In the water, nitrates end up in coastal estuaries where they stimulate growth of algae which create hypoxic (dead) zones, such as the 8,000-square-mile biological desert of the northern Gulf of Mexico. Did you know that 70% of the U.S. coastline is influenced by nitrate enrichment?
So, what to do about nitrogen enrichment? How do we kick our nitrogen habit? Whether you are a farmer, a home gardener or someone simply trying to green up your lawn, we need to back off from chemical inputs and adopt more organic growing methods. I remember walking on a street in Seattle and seeing the following words stenciled in white next to a sidewalk drain: “Everything ends up in the ocean.”
It’s food for thought.
Meanwhile, back to our initial topic of nitrogen in snow, while we patiently wait for warm weather and getting our hands in the soil, let’s be glad for the end of 2020 and the dawn of a New Year!
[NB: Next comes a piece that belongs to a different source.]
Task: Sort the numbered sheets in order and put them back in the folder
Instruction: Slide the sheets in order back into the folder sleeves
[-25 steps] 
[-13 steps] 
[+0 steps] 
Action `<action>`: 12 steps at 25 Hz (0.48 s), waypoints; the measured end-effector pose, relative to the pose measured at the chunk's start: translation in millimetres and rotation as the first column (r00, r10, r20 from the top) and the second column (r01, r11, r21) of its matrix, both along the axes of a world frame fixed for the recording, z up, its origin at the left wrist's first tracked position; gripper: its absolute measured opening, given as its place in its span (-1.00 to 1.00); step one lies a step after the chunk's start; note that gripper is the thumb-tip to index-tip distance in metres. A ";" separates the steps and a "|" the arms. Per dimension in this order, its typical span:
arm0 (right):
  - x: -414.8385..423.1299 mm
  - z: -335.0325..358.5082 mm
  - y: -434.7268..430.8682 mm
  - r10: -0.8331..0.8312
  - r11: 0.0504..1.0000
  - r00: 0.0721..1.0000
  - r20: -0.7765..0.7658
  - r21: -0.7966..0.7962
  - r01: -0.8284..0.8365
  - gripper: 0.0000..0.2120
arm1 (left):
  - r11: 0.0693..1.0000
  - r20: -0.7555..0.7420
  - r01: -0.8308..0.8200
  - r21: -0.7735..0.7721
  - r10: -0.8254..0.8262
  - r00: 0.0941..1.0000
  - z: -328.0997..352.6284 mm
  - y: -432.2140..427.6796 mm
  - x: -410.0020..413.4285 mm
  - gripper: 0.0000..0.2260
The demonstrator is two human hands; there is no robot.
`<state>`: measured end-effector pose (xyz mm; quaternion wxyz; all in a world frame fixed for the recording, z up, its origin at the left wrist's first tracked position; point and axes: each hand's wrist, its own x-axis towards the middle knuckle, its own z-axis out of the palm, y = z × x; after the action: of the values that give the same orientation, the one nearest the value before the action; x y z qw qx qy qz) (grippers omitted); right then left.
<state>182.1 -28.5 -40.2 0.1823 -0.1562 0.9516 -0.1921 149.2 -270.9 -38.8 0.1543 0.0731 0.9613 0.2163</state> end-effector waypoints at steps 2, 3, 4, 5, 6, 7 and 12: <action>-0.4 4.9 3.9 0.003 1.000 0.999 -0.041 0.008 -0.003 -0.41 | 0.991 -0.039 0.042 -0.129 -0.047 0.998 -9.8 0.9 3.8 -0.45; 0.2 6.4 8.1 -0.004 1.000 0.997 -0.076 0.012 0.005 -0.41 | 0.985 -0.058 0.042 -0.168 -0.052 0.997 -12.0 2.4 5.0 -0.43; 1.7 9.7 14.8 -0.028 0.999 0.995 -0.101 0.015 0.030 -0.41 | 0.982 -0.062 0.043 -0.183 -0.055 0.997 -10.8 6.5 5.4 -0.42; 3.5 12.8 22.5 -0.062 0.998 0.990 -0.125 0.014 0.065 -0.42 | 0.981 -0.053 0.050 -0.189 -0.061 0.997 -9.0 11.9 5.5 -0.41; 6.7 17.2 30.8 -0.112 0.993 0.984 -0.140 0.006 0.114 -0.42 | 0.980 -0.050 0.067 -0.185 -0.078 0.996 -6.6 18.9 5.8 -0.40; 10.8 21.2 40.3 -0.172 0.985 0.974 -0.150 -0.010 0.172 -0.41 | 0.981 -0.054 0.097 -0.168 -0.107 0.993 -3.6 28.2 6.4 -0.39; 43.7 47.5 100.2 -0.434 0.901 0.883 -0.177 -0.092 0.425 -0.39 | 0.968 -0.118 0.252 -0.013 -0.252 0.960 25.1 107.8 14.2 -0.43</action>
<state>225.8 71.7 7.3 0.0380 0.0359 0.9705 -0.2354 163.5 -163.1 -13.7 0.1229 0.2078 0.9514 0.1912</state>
And one more thing: Some folks will tell you that every cloud has a silver lining. In this case, every spring snow has a nitrogen lining.
AROUND THE GARDEN
1. Make your seed lists and/or order seeds.
2. Conduct germination tests on old seeds.
3. Cover perennials with spruce branches (winter isn’t over yet).
4. Save food scraps: Give to friends with chickens or mix with leaves in secure tote for composting later.
5. Rotate houseplants.
6. So long as weather allows: Build, fill and repair raised beds.